** Data extracts follows **

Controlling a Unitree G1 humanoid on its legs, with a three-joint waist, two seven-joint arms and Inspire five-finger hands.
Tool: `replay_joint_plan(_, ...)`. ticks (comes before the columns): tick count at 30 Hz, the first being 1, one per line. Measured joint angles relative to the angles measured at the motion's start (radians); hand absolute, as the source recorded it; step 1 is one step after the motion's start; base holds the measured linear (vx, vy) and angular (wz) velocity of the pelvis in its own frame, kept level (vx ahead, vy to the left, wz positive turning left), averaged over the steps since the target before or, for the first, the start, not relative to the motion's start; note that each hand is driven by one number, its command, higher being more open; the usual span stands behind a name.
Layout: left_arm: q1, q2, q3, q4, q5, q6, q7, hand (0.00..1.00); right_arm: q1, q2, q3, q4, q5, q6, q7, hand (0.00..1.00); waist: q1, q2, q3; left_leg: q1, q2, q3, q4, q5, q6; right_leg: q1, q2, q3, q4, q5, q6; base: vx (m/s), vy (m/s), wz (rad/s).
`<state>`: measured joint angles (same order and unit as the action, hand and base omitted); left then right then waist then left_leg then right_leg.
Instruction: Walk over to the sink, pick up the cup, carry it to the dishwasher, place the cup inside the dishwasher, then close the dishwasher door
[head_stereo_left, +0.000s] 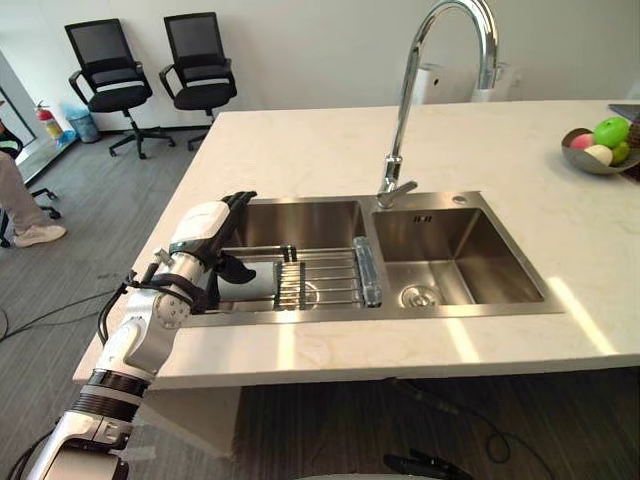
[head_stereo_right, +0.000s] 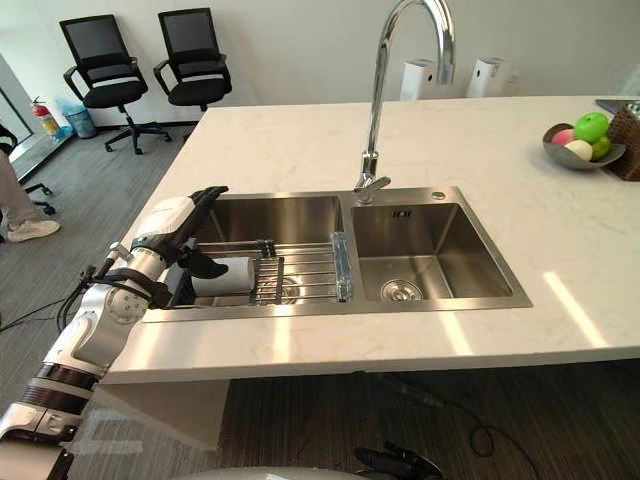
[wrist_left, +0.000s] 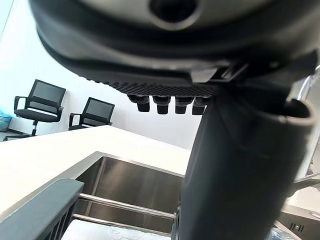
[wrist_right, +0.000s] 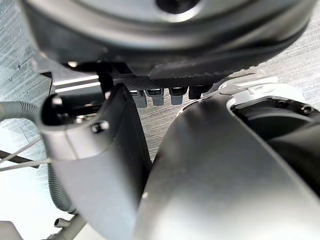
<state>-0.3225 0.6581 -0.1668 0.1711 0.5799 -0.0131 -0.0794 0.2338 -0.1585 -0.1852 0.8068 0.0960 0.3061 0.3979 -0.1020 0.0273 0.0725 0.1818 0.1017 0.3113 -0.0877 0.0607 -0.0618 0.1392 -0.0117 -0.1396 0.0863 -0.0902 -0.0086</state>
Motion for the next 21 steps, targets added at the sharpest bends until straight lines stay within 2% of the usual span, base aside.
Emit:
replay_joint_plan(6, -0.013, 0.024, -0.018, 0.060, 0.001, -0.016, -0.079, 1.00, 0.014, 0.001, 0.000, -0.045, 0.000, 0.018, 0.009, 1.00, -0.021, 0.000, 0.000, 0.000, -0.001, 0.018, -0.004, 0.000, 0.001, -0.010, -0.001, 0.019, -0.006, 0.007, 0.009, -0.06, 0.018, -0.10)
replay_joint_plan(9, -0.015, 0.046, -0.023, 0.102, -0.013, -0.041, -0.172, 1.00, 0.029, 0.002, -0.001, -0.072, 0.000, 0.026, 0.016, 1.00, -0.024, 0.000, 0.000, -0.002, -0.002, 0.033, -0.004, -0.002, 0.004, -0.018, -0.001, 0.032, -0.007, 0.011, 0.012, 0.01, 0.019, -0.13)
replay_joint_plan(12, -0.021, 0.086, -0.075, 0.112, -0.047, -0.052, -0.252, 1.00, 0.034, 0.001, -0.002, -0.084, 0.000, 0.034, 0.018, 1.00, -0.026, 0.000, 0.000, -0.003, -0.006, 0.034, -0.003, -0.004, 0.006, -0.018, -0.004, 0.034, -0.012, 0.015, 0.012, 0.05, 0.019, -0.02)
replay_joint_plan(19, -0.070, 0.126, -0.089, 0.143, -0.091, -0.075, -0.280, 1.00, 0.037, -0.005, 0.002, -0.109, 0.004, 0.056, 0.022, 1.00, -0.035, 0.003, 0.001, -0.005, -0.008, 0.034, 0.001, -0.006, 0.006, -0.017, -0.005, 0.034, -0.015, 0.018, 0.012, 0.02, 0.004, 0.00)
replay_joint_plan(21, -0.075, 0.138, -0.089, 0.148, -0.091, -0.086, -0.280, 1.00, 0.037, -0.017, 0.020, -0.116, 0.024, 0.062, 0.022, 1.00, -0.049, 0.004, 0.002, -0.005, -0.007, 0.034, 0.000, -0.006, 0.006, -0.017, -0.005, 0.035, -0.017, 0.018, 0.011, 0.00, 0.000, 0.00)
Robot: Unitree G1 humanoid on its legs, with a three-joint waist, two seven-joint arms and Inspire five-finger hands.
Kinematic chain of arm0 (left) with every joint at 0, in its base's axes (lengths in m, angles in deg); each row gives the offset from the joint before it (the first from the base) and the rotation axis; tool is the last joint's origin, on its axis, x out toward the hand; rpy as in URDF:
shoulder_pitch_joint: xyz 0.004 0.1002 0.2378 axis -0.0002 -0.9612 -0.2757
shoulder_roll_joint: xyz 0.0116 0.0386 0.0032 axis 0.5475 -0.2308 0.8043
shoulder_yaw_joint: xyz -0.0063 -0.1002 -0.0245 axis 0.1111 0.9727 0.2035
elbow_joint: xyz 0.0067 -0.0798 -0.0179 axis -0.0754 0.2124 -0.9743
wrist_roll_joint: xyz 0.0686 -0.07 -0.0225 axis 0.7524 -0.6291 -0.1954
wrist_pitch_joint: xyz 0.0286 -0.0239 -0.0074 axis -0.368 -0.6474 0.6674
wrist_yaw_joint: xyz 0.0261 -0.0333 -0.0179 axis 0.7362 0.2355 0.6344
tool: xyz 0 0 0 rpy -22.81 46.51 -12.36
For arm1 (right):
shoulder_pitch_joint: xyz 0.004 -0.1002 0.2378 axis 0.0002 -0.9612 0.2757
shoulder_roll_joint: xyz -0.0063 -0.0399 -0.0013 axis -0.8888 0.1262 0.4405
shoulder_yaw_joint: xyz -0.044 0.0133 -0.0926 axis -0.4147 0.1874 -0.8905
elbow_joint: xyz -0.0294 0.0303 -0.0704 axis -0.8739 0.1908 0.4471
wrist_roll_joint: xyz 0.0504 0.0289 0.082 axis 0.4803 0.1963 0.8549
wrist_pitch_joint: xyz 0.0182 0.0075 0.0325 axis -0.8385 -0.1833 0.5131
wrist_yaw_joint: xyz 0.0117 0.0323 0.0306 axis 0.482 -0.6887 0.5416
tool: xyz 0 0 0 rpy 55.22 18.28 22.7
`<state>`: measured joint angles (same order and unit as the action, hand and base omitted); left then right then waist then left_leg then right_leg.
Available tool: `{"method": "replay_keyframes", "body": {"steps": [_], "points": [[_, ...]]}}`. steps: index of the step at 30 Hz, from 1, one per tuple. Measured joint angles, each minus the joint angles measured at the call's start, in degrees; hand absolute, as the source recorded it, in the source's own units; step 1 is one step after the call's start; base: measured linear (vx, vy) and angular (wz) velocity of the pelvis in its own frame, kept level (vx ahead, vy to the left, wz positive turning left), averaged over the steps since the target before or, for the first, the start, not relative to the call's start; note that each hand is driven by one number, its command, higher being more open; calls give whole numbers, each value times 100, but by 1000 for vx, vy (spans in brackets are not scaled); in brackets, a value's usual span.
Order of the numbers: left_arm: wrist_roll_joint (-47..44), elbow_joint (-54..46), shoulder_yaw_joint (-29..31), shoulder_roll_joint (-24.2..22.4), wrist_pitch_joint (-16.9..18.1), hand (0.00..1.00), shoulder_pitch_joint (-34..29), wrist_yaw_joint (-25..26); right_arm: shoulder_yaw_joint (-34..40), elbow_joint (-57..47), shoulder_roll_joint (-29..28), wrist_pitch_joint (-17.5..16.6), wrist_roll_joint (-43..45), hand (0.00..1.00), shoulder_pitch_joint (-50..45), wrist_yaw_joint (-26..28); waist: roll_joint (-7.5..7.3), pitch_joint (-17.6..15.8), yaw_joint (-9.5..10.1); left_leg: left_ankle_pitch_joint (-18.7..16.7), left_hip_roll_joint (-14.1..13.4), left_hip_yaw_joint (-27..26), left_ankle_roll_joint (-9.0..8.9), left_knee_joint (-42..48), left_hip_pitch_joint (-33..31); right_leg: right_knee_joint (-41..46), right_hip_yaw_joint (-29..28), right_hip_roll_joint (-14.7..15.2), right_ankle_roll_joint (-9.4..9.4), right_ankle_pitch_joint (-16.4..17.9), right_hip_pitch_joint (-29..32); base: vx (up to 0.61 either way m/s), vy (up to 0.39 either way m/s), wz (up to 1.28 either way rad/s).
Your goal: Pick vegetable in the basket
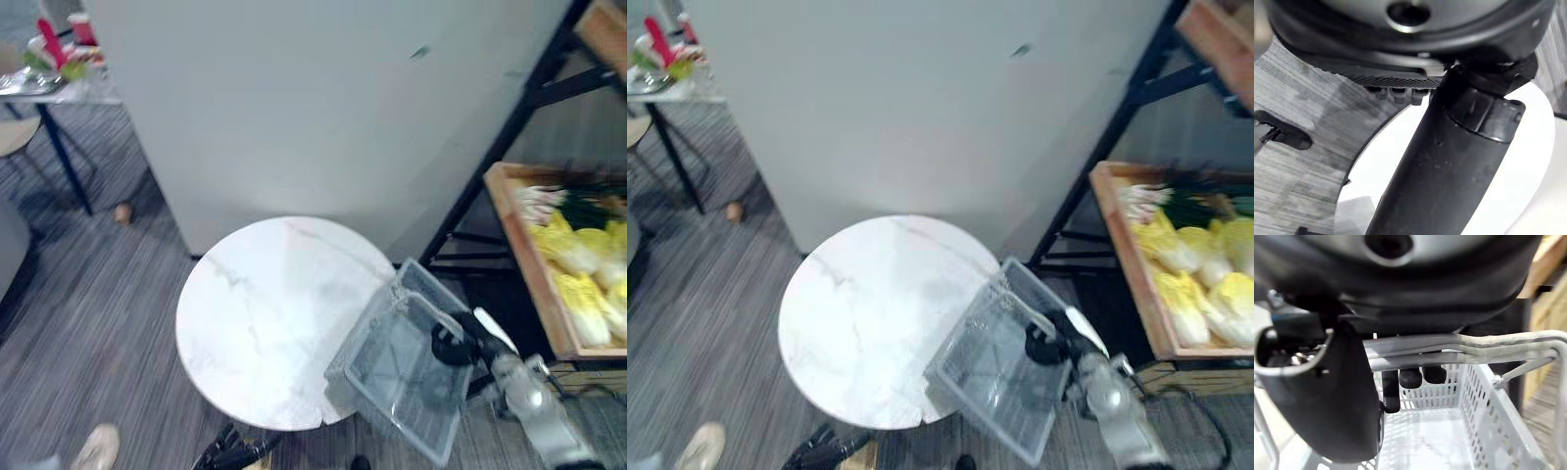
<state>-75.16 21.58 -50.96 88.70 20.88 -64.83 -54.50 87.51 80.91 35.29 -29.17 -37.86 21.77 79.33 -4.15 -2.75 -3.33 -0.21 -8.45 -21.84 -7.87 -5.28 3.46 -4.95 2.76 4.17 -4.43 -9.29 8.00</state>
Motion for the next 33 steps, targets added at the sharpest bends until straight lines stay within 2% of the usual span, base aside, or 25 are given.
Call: {"method": "replay_keyframes", "body": {"steps": [4,6,13,16,19,20,24,27,33], "points": [[101,205,-5,-75,-4,100,-20,95,359,0,-254,21,-27,0,-607,197,14,78,-175,-33,-4,-161,-9,-2,117,46,-161,-20,-2,0,0,-13,12,-26],[121,257,-8,-95,-7,100,-48,166,497,18,-411,77,-166,0,-797,238,83,125,-215,-40,-16,-224,-20,-2,167,81,-213,-37,-1,12,-1,-6,2,-11],[136,257,-10,-105,3,100,-189,342,658,957,-872,64,-199,0,-929,354,291,385,-212,-61,-46,-226,-46,-7,236,193,-203,-82,-3,115,-25,0,0,-1],[135,260,-10,-107,-7,100,-209,396,654,1695,-1171,53,-120,0,-849,328,286,410,-176,-66,-47,-212,-46,-7,279,193,-185,-83,-5,128,-74,-7,-3,2],[136,281,-9,-131,-10,100,-239,426,671,2602,-1337,73,283,0,-658,181,281,413,-147,-81,-35,-211,-38,-8,328,192,-187,-77,-10,138,-117,0,0,0],[126,385,-8,-140,-8,100,-224,434,820,3314,-1516,40,644,0,-560,33,286,451,-91,-95,-31,-205,-36,-8,344,192,-178,-71,-13,151,-140,0,0,0],[34,522,-2,-197,-6,100,-237,431,1354,4411,-1818,3,1563,0,-461,-211,319,502,-40,-125,-21,-107,-31,-9,390,189,-88,-36,-6,187,-246,8,4,12],[42,653,-1,-235,8,100,-233,432,1570,4846,-1951,94,2058,0,-424,-366,325,519,-11,-144,-3,-88,-26,-8,444,184,-59,-13,-16,207,-307,6,4,3],[7,699,-12,-243,16,100,-182,430,1788,5112,-2110,241,2415,0,-448,-514,329,520,-13,-143,19,40,-17,-8,415,183,66,25,-21,224,-331,-18,-10,8]]}}
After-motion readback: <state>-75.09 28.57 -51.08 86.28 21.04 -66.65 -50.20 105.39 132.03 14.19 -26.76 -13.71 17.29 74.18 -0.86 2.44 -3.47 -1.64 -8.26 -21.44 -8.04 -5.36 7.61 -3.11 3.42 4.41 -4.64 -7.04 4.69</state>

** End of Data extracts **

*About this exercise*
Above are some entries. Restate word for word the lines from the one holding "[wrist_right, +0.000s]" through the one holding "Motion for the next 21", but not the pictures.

*Result of the task*
[wrist_right, +0.000s] 
<state>-0.3225 0.6581 -0.1668 0.1711 0.5799 -0.0131 -0.0794 0.2338 -0.1585 -0.1852 0.8068 0.0960 0.3061 0.3979 -0.1020 0.0273 0.0725 0.1818 0.1017 0.3113 -0.0877 0.0607 -0.0618 0.1392 -0.0117 -0.1396 0.0863 -0.0902 -0.0086</state>
Motion for the next 21 steps, targets added at the sharpest bends until straight lines stay within 2% of the usual span, base aside.

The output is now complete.